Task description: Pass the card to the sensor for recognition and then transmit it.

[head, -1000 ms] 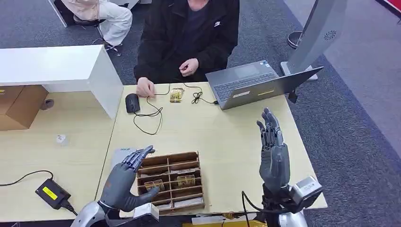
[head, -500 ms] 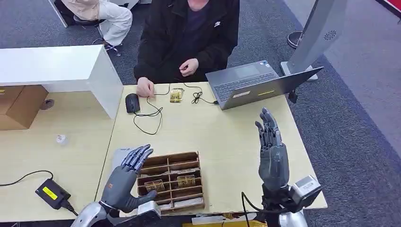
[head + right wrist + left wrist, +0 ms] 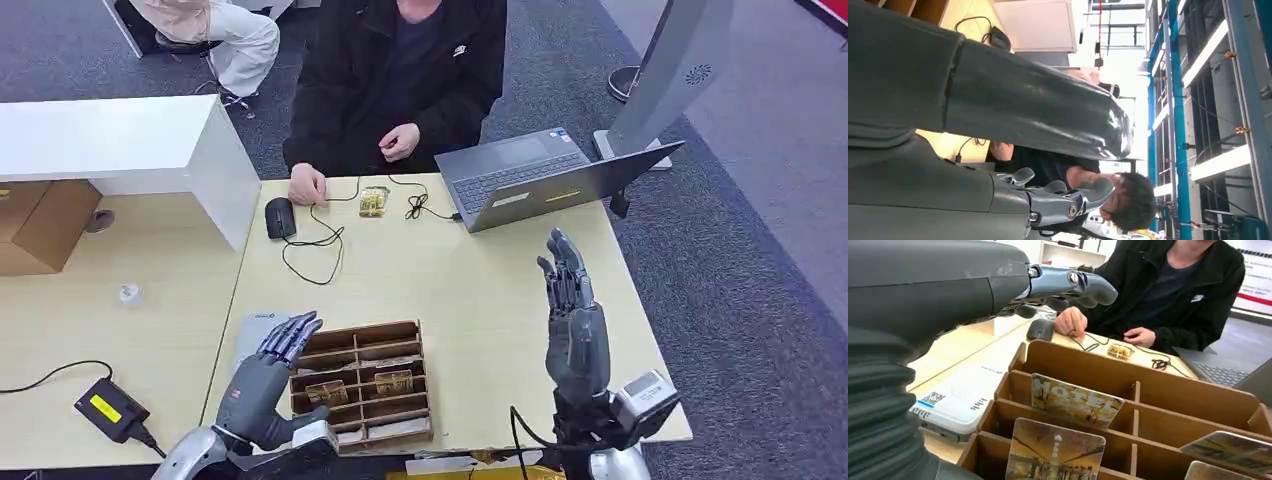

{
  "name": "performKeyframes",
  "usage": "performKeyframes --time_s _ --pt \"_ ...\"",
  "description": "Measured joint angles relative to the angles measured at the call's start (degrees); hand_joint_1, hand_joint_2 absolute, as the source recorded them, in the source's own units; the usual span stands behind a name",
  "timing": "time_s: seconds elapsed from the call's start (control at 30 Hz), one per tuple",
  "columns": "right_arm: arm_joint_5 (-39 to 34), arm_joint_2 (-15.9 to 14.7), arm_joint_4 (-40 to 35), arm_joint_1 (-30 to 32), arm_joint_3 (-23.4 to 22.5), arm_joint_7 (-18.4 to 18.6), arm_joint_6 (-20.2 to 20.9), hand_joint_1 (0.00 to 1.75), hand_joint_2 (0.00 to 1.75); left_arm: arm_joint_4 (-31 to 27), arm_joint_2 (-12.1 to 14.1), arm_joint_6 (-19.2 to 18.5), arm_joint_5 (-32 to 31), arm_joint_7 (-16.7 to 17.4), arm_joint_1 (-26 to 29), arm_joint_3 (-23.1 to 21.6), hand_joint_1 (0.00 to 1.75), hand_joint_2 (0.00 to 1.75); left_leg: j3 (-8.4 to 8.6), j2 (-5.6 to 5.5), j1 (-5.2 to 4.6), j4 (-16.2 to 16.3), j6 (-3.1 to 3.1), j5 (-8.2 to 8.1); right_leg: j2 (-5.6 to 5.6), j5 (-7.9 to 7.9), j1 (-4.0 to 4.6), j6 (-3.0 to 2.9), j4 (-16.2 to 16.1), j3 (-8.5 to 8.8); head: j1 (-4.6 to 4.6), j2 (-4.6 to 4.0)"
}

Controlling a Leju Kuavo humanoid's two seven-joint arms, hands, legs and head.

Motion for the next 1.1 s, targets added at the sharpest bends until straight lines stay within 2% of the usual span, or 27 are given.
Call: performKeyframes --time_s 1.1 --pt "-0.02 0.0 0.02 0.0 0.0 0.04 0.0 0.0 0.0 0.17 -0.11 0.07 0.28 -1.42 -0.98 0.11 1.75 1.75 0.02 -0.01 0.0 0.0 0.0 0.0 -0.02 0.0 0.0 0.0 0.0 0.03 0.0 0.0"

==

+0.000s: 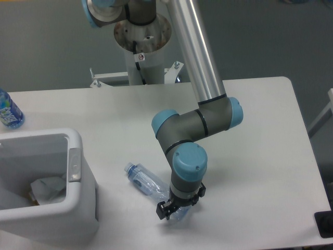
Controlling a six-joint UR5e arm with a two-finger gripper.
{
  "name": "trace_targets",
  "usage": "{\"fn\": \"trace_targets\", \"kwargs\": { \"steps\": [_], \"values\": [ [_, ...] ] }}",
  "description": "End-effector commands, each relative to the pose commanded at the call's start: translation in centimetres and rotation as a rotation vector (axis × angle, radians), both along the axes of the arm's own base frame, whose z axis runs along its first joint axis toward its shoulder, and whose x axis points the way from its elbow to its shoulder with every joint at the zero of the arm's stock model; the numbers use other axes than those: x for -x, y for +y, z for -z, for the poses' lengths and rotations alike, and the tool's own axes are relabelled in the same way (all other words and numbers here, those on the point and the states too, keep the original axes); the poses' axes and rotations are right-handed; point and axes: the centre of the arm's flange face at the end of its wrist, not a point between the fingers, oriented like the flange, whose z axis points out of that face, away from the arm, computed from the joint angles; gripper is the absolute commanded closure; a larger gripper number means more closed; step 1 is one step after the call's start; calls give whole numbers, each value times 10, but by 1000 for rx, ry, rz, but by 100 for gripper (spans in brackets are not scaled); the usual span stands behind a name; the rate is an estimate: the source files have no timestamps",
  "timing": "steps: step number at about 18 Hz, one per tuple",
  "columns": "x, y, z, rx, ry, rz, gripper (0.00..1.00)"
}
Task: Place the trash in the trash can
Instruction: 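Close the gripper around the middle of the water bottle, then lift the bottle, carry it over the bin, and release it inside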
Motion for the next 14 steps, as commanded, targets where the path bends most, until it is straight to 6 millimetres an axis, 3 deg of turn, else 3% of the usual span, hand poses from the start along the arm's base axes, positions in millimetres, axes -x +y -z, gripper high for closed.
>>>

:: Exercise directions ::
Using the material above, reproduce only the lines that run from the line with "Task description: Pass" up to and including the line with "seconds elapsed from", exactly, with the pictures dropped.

:: Answer section ::
Task description: Pass the card to the sensor for recognition and then transmit it.

[head, -1000 ms] 
[head, -500 ms] 
[head + right wrist + left wrist, +0 ms] 

{
  "name": "performKeyframes",
  "usage": "performKeyframes --time_s _ --pt \"_ ...\"",
  "description": "Measured joint angles relative to the angles measured at the call's start (degrees); hand_joint_1, hand_joint_2 absolute, as the source recorded them, in the source's own units; the usual span stands behind a name",
  "timing": "time_s: seconds elapsed from the call's start (control at 30 Hz), one per tuple",

The answer given above is complete as it stands.